Links May 2026

Categories :

Ron Garrett wrote an interesting blog post about the mathematical possibility of abiogenesis [1].

Cory Doctorow wrote an interesting blog post about the way the current antics of right wing extremists are forcing permanent changes in society away from the old systems [2].

William Angel wrote an insightful blog post comparing the costs of a Macbook and the Openrouter hosted service for LLMs [3].

The Register has an informative article about the threat that management systems built in to Intel and AMD CPUs pose to data sovereignty in EU owned cloud providers [4]. But this is just the first stage of building sovereign clouds, all significaant cloud services run at least 2 types of CPU and adding EU manufactured CPUs at a future time will be easy.

Benn Jordan made an interesting YouTube video about the infrasound problems caused by data centers, we need FOSS to measure infrasound [5].

amarok on the Purism forum made a great post about how to setup profiles in Firefox for different uses [6].

fralb5 wrote an informative post on the Purism forum about how to use a Librem 5 (or any other FOSS Linux phone) to firewall spyware on an Android phone [7].

Michael Prokop wrote an interesting blog post about debugging input event problems on Linux which turned out to be due to an analogue headphone connection [8]. This gave me some useful pointers to investigating an input device problem which is probably very different.

Patrick Boyle made an insightful youtube video about the ridiculous IPO of SpaceX, it seems like a scam from start to finish [9].

Anarcat wrote an insightful blog post about the LLM apocalypse comparing it to the horsemen of the apocalypse [10].

The Wikimedia Foundation (that runs wikipedia.org among other things) is sacking union organisers and trying to corporatise the organisation which means stealing the donations from the community [11].

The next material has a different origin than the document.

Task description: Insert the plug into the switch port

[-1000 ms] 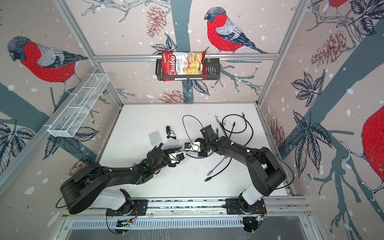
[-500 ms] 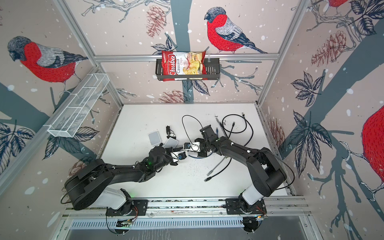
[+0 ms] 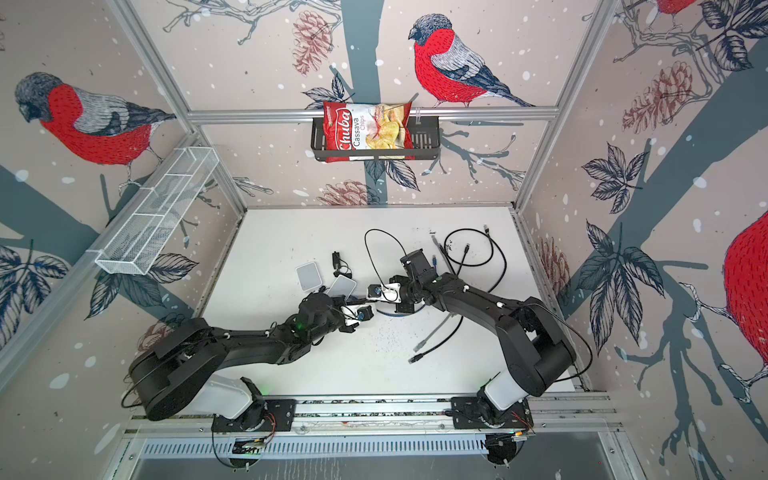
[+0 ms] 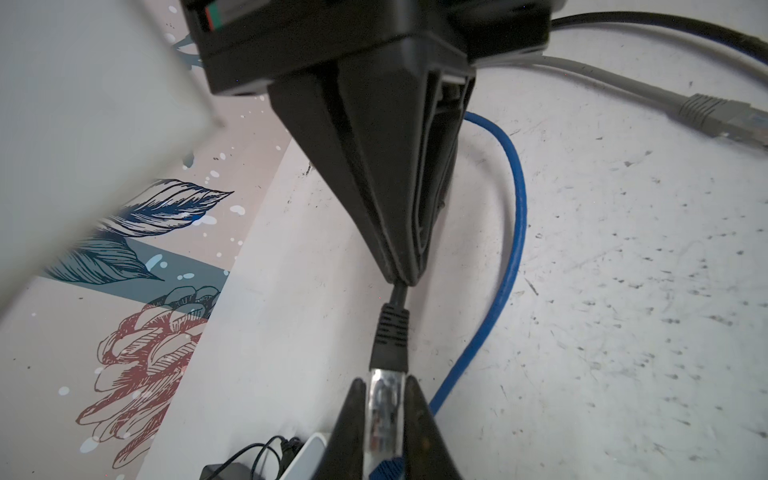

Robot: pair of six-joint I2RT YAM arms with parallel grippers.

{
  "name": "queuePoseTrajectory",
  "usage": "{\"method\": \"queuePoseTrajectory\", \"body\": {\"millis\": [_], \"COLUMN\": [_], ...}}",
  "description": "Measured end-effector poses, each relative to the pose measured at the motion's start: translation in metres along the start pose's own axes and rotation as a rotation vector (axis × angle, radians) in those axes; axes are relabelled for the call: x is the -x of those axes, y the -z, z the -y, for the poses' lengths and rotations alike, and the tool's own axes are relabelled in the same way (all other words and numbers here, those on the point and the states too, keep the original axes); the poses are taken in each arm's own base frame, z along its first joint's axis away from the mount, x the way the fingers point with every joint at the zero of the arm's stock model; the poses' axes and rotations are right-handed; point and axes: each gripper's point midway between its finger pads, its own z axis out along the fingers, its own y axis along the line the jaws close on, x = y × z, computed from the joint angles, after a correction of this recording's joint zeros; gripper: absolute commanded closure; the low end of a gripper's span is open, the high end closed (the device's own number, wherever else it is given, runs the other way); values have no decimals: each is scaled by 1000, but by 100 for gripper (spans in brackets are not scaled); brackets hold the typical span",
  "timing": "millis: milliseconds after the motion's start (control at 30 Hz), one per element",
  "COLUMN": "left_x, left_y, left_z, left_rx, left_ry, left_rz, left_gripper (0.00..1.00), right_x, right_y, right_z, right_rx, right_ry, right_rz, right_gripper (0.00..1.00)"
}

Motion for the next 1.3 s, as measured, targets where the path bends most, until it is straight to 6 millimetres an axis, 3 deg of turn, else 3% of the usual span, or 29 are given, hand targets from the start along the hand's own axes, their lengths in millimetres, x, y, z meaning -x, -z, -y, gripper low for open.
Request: {"method": "queuePoseTrajectory", "body": {"millis": [333,633,1167,1300], "left_x": [1,9,8,8], "left_y": [3,7,7,7], "left_z": [3,3,7,7], "left_rx": [-18,-33,-52,-54], "left_ry": [-6,-27,-40,-43], "left_rz": [0,31,27,25], "left_gripper": [86,86,85,85], "right_x": [4,16,20,20], "right_y": [-7,-4,-5,-6], "right_z": [-10,-9,-13,-14], "right_rx": [-23,-83,-92,-92], "right_ry": [44,74,59,56], "right_rz": [29,79,58,55], "right_gripper": [80,80,80,84]}}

Tianon Gravi wrote an informative blog post about containers, Debian, and Docker options [12]. We need a lot more work on these sorts of things in Debian.

Memory Tagging and how it improves C/C++ memory safety is an interesting paper from Google researchers giving an overview of the benefits of tagged memory hardware for pointer validation on SPARC and ARM64 [13].

In 2013 a faulty beer fridge motor acted as a spark gap transmitter and blocked mobile phone service for several Melbourne suburbs [14].